Moral: What works for long drives also works for an hour or two (or nearly four, if you’re watching the director’s cut of “Woodstock”) spent getting lost at the movies.
Run on a $1 million annual operating budget, the 2009 non-profit festival ended Sunday.
Moore and executive director Deborah Lake (who manages the State year-round) included 71 features this year, among them a handful of North American premieres, an array of well-regarded foreign and independent titles (many of which have already played in cities like Chicago), kids programming and at least one event designed to curl some hair. “Bruno” director Larry Charles is on the festival board and brought with him this year a collection of “Bruno” outtakes that won’t even make the DVD. Also, the undervalued master director Paul Mazursky was feted with a tribute including three of his better-known films — “Bob & Carol & Ted & Alice,” “Enemies: A Love Story” and “An Unmarried Woman.”
Moore and his wife moved back here, he says, to be close to his father (his mother died in 2002). He notes that his famously leftwardtilting firebrand image is somewhat at odds with Traverse City, which went for McCain in 2008 (and Bush the previous two elections). He says that regardless of his politics, he and many of the local business owners are friends. And the renovated State really does appear to have worked: Wednesday night, after the first full day of the festival, nearby bars and restaurants teemed with life and cinematic discussions, while down by the water hundreds more took in the free openair screening of “Close Encounters of the Third Kind.” In a good print. With good projection.
Moore’s proud of the State’s acoustics (Skywalker Sound advised on the speaker system) and points to the starry theater ceiling design, contributed by a local astronomer, re-creating the image of the summer sky above Traverse City.

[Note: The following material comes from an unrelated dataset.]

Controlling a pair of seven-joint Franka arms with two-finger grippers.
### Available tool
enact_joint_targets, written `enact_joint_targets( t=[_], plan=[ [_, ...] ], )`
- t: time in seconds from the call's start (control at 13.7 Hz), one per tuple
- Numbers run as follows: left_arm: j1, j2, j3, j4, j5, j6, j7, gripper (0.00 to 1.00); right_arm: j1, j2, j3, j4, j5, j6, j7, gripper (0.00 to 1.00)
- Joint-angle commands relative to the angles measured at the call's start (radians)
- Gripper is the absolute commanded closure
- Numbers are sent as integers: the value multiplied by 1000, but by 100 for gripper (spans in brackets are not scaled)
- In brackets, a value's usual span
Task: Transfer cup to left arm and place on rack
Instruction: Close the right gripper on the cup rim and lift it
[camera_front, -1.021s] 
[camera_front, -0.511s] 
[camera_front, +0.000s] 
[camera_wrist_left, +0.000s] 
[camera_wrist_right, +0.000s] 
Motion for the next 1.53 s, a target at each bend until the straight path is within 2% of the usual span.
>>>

He deplores the big-box multiplexes — “what they call movie theaters these days. It’s just shocking how poor the picturequality is sometimes, the sound — the moviegoing experience. As filmmakers we spend years making these things, and we have no say in how they’re exhibited?” Moore believes that the success of the State, and the ongoing success of his festival, belies the notion that a single-screen venue in a downtown area can’t make a go of it.
While I change batteries on my tape recorder, Moore texts his wife. She is having dinner with friends at the restaurant next door. Across the street from the State is Moore’s office, where, he says, some 50 colleagues are scrambling to help Moore complete a next-to-final version of Moore’s newest film. He has two days to go on it, he says.
“Capitalism: A Love Story,” which he suggests will mark a return to the “incendiary” (his word) provocation of “Fahrenheit 9/11,” takes on American greed and the worldwide economic crises, with a side trip, he says, into the plight of the American daily newspaper.
After playing the prestigious Venice and Toronto festivals in September and opening in New York and L.A. Sept. 25, “Capitalism: A Love Story” plays the rest of the country beginning Oct. 2. Was he tempted to sneak-preview it at his own festival? Moore pauses.
“I’d like to. I’d like to test it, frankly. But this festival isn’t for my films. They had to drag me into doing a 20th anniversary screening of ‘Roger and Me.’ Still, yeah, I’m dying to get some reaction.”
It’ll come soon enough. And with that, as “Woodstock” unspools to a sellout crowd at the State, Moore’s off to join his wife and then finish his movie.